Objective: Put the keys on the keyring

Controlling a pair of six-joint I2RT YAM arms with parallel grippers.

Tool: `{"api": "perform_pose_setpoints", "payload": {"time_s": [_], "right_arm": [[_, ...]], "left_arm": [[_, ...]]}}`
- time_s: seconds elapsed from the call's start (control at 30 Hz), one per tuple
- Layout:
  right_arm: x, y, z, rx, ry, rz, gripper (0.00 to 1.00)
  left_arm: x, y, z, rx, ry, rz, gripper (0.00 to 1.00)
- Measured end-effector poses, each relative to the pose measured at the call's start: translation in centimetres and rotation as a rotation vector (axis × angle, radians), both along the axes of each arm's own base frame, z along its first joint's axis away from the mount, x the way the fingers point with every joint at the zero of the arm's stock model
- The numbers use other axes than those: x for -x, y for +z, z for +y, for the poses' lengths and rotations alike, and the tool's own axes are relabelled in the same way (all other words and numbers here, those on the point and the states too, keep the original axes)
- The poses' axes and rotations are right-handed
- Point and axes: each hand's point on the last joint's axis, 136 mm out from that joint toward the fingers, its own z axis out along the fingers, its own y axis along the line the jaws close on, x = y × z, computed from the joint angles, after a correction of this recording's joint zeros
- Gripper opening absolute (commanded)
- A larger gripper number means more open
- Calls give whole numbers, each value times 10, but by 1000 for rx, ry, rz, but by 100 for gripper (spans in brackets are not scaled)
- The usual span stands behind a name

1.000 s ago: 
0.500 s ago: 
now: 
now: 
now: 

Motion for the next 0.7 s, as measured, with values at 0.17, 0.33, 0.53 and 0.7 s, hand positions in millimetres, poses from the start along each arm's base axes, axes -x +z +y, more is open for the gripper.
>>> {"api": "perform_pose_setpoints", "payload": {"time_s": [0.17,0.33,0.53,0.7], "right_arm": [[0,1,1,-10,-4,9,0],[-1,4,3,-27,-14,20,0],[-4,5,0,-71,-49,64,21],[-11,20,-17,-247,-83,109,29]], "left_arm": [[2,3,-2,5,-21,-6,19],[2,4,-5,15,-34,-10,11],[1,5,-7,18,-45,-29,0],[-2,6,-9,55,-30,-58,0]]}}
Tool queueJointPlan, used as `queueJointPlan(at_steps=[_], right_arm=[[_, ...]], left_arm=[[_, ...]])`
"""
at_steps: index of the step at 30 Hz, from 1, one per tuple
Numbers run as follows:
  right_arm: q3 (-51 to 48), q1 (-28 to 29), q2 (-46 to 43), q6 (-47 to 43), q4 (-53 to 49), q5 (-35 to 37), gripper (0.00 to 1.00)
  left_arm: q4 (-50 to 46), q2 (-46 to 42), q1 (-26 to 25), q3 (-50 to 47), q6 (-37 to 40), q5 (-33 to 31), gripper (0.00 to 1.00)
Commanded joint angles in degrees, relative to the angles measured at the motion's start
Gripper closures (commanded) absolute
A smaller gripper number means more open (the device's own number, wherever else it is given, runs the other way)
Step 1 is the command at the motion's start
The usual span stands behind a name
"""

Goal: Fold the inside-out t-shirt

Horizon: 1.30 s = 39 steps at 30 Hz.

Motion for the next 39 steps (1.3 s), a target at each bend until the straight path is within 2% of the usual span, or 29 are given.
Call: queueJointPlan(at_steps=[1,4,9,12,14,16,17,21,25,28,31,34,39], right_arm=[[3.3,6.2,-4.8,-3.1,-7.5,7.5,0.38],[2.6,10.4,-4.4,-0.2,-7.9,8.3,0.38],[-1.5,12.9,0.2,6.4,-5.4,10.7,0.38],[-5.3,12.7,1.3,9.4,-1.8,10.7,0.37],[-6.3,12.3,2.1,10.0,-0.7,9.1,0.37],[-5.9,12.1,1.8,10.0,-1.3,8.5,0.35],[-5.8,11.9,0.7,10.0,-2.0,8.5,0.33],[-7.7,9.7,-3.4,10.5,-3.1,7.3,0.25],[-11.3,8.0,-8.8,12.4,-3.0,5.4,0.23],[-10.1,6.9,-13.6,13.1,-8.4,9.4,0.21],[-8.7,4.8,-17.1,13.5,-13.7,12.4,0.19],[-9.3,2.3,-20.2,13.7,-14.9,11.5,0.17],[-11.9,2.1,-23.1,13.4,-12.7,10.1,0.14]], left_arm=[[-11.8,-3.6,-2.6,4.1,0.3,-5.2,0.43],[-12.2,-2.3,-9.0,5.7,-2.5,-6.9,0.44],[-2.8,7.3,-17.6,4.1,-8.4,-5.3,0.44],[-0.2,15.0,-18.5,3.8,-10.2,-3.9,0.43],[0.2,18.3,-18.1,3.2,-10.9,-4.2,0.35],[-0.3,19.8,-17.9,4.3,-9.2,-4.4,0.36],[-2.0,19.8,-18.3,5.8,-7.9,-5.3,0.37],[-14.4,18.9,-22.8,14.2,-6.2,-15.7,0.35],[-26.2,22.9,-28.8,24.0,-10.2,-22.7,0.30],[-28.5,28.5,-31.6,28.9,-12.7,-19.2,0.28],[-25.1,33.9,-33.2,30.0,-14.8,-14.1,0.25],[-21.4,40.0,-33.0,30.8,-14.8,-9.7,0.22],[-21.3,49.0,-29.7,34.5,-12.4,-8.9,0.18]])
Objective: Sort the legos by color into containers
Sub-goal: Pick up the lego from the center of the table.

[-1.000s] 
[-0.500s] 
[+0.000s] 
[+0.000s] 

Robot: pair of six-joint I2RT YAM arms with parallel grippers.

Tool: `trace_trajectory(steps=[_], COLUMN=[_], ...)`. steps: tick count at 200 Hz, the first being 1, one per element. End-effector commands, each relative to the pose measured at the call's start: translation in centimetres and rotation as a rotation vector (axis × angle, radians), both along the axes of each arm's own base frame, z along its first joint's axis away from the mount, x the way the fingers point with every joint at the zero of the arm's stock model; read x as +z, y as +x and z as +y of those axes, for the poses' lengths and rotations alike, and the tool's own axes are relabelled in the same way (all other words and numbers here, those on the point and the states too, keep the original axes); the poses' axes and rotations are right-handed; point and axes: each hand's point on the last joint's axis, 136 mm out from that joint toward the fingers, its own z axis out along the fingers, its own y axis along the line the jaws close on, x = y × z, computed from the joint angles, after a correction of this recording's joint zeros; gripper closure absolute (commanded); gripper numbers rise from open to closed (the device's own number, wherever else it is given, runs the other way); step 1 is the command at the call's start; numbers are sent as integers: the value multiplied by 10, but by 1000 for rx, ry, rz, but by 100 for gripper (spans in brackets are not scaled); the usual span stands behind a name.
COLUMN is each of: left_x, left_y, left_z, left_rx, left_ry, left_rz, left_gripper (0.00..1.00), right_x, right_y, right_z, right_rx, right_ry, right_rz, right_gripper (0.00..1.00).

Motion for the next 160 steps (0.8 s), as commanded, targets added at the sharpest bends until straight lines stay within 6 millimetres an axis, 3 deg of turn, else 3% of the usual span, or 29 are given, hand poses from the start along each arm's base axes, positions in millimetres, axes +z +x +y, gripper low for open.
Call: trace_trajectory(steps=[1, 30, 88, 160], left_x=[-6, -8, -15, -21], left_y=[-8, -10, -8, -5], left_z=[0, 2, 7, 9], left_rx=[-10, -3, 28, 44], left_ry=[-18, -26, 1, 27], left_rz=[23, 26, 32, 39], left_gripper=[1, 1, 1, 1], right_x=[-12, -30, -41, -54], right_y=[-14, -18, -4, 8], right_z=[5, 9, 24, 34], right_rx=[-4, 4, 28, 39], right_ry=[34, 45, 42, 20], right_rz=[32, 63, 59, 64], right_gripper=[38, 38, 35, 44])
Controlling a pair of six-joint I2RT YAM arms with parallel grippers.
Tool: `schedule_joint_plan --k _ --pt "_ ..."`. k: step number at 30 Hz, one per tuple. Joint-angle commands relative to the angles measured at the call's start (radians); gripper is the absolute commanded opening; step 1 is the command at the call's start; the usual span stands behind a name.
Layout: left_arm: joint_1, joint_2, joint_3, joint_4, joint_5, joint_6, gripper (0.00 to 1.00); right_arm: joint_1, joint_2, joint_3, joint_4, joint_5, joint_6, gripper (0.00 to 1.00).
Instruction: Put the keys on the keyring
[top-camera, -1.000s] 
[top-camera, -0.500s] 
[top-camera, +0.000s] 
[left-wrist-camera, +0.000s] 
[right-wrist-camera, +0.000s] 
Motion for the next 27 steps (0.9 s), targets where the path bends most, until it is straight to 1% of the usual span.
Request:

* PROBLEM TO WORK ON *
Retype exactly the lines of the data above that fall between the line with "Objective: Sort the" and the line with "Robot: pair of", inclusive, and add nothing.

* TASK SOLUTION *
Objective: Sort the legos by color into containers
Sub-goal: Pick up the lego from the center of the table.

[-1.000s] 
[-0.500s] 
[+0.000s] 
[+0.000s] 

Robot: pair of six-joint I2RT YAM arms with parallel grippers.

The requested output has been fully supplied.